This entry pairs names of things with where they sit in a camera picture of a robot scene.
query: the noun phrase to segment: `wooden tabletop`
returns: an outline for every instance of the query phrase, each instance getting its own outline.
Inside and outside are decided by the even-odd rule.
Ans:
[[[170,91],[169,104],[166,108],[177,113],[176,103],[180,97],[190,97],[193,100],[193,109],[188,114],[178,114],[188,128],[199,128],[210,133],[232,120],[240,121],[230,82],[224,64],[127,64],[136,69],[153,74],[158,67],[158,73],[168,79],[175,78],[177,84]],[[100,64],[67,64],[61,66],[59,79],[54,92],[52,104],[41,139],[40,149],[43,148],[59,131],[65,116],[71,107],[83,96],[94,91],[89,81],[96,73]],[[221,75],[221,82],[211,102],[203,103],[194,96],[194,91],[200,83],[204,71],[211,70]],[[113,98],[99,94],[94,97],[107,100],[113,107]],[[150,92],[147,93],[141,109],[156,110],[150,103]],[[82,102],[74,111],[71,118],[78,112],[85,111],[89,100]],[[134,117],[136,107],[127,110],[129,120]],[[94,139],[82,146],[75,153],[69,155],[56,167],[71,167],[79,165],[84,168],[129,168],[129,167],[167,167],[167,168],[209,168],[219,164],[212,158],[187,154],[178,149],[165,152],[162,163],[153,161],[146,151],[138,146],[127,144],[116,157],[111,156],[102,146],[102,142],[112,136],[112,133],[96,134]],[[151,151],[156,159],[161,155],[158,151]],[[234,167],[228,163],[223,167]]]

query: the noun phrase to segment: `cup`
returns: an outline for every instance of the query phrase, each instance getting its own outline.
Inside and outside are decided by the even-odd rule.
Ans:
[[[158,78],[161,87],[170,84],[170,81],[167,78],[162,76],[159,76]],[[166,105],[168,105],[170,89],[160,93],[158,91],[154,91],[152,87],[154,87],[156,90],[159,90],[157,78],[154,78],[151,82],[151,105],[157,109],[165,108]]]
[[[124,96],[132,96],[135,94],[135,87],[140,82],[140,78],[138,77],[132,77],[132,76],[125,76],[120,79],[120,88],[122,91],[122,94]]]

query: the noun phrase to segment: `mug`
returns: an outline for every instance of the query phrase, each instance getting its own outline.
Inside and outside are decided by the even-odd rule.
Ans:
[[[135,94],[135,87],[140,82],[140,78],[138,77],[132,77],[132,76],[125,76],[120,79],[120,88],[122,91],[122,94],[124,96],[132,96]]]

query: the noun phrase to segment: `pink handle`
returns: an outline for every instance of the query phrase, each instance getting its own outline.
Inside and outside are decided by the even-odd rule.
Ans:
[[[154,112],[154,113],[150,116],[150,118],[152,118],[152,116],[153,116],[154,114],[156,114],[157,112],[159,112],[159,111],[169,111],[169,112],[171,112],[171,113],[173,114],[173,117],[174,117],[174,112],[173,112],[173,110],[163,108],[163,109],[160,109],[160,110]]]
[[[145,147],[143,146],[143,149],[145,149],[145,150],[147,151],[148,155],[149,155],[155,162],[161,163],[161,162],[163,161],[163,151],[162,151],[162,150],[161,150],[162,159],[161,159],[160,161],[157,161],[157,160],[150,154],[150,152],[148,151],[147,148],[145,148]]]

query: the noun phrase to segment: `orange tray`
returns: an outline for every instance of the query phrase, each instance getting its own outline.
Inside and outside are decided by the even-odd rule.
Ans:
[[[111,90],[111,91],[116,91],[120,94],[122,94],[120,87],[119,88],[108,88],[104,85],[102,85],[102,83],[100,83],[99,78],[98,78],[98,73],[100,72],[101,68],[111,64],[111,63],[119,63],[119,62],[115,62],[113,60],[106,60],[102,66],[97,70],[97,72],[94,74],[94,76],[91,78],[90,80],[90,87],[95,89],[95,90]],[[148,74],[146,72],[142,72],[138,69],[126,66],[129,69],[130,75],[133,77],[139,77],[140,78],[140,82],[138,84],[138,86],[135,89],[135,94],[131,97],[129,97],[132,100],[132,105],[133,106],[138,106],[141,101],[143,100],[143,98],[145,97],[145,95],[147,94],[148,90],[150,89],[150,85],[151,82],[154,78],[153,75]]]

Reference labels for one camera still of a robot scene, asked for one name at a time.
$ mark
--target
* * *
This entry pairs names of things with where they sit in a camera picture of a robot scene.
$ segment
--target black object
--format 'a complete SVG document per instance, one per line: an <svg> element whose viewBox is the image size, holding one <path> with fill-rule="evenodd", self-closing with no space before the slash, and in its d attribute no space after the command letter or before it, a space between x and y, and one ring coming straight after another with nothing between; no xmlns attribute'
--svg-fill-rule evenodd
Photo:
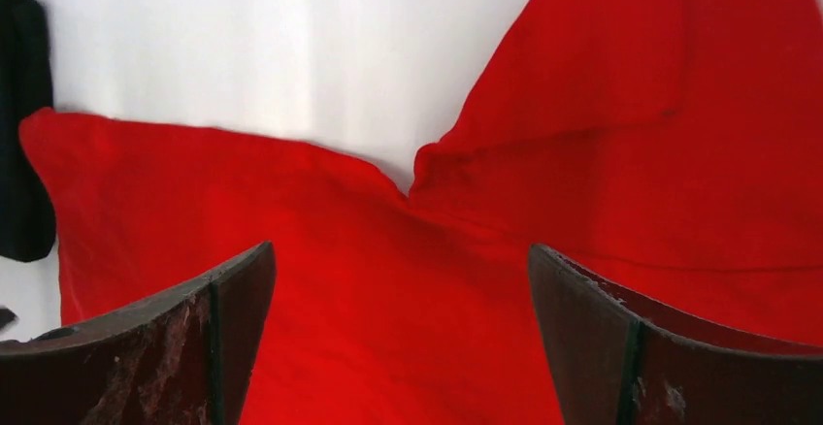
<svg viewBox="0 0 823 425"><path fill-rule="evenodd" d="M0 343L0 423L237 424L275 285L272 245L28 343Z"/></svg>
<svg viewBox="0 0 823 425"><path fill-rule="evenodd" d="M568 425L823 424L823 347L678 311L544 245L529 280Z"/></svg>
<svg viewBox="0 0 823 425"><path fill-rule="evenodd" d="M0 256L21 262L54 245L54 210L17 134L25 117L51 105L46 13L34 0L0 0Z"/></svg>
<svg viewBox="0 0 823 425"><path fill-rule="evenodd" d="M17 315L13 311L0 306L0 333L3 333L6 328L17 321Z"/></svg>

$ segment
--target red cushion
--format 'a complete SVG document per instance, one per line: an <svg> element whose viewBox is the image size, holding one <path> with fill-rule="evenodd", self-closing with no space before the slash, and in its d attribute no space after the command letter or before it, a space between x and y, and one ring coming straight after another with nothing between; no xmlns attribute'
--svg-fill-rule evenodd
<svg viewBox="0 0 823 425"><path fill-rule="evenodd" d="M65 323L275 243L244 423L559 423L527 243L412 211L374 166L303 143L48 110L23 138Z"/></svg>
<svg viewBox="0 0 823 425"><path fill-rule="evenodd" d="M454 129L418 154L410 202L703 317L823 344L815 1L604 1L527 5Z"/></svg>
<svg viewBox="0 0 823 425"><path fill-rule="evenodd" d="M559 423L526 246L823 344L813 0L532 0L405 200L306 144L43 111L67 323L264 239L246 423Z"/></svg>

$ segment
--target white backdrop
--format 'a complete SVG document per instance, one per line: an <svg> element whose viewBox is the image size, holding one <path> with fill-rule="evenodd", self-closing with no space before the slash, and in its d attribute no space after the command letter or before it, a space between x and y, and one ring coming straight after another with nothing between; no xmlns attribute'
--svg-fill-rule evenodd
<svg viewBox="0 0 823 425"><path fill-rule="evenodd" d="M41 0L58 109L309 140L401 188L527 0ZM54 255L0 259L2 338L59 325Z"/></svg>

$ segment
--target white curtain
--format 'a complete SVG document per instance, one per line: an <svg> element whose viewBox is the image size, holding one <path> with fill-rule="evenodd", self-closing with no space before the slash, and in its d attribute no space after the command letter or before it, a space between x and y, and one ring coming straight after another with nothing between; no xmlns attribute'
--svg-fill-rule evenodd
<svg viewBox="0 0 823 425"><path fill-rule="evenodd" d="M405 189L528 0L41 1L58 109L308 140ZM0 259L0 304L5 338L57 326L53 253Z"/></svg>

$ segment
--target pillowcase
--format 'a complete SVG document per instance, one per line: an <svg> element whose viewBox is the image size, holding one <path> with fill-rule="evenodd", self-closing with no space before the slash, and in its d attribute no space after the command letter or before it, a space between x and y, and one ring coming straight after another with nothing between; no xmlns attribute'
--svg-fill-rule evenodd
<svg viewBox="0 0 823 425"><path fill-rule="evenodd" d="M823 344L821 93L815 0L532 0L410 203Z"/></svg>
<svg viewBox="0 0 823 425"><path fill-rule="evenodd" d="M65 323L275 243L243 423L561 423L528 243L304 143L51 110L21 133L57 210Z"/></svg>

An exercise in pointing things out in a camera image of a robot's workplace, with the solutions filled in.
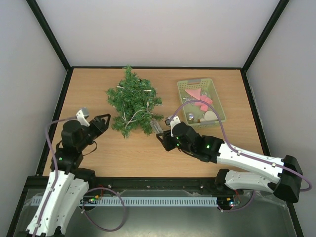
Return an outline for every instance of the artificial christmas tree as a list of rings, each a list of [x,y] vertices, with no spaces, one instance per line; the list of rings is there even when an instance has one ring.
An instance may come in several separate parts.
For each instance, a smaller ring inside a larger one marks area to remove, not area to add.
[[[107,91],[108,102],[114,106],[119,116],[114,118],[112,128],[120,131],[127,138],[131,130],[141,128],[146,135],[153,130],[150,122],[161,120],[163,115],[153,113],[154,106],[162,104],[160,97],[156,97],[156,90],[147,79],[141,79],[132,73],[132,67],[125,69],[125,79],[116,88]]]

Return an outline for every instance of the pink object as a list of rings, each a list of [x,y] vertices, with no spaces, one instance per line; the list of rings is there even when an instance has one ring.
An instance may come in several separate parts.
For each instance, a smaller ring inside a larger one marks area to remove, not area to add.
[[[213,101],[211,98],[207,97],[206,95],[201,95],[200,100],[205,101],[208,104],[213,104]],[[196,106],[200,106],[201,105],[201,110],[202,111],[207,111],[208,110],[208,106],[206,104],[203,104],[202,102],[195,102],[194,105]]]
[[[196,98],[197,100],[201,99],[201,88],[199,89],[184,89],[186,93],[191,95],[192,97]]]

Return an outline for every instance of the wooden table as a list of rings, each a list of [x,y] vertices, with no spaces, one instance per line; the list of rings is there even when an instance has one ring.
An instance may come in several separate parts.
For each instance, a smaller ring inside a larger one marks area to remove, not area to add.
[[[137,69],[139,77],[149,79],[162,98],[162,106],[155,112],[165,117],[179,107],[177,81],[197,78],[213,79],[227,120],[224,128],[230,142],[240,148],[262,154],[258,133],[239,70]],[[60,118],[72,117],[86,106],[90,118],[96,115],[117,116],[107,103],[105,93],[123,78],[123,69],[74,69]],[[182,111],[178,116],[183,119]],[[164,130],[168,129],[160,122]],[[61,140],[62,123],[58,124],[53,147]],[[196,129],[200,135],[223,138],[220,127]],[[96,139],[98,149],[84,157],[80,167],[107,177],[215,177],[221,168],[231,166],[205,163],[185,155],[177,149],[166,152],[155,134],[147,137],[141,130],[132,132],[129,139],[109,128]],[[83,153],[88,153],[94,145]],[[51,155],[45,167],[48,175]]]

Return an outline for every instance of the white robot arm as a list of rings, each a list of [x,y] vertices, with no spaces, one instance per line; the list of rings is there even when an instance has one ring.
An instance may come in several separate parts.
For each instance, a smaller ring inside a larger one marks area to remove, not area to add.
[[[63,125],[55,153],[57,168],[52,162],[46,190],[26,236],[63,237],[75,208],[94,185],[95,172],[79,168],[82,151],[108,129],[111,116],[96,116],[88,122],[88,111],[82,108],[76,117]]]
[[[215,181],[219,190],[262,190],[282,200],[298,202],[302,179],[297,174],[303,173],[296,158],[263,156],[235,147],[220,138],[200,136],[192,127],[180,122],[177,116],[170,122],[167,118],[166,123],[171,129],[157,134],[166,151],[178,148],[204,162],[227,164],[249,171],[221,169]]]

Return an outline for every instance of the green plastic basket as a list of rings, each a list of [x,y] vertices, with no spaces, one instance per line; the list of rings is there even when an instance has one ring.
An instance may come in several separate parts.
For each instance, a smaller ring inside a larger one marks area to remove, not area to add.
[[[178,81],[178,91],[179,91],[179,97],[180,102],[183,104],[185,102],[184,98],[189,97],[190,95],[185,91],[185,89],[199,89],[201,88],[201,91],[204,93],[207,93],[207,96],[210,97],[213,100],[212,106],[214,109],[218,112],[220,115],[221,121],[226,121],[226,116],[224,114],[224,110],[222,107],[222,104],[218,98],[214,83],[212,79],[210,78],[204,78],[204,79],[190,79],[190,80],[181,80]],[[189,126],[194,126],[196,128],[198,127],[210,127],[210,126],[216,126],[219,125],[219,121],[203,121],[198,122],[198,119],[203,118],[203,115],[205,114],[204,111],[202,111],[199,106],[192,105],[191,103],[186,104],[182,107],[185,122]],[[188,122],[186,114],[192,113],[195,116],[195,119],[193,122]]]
* * *
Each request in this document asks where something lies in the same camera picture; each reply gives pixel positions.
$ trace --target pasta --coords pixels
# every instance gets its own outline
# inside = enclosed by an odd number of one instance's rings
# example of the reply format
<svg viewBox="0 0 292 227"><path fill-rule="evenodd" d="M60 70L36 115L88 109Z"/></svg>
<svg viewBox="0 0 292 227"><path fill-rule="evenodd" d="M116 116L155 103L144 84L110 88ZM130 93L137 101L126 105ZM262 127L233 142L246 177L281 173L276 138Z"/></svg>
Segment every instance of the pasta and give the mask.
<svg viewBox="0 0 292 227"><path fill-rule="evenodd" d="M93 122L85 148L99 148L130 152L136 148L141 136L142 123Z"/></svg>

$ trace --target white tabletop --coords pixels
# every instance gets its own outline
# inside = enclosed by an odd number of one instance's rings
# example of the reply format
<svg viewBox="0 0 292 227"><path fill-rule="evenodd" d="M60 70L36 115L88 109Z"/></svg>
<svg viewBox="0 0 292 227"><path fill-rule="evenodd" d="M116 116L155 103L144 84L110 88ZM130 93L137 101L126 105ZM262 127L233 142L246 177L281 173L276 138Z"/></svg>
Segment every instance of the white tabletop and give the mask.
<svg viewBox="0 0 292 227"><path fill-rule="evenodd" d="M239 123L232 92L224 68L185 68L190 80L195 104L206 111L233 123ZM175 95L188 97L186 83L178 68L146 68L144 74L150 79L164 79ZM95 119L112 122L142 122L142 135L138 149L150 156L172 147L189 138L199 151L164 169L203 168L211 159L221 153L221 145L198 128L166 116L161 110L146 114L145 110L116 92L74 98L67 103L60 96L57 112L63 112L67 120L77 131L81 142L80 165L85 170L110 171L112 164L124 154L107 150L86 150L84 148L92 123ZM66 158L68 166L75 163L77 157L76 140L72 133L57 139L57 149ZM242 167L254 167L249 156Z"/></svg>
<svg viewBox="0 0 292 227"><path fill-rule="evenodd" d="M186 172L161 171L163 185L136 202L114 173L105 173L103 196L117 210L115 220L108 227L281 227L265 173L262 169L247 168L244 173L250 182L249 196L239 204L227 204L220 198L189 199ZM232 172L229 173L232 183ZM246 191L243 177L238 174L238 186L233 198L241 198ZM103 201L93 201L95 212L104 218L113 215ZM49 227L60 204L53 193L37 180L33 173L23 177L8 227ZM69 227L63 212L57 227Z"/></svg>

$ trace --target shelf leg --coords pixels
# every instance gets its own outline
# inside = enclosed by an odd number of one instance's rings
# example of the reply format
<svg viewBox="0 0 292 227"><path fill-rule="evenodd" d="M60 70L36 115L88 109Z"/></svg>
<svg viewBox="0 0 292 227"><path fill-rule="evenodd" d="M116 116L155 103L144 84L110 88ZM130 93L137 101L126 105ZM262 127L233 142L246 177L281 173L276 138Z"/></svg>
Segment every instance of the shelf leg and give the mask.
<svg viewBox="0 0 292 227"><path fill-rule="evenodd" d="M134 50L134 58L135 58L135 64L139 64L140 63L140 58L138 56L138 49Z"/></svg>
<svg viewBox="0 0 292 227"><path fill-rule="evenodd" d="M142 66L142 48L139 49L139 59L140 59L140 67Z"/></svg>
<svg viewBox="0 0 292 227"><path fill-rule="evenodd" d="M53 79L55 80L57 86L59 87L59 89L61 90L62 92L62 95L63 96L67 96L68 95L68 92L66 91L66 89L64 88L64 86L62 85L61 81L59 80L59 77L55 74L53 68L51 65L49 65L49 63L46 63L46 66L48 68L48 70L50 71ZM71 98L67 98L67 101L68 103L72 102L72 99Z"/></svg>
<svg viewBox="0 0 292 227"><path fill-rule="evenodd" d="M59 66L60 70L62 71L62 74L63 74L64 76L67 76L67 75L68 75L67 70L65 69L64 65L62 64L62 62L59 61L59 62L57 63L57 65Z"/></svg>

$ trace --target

* WORK INSTRUCTIONS
Count the lines in the records above that contain the word "trace", and reply with only that number.

* RESPONSE BOX
4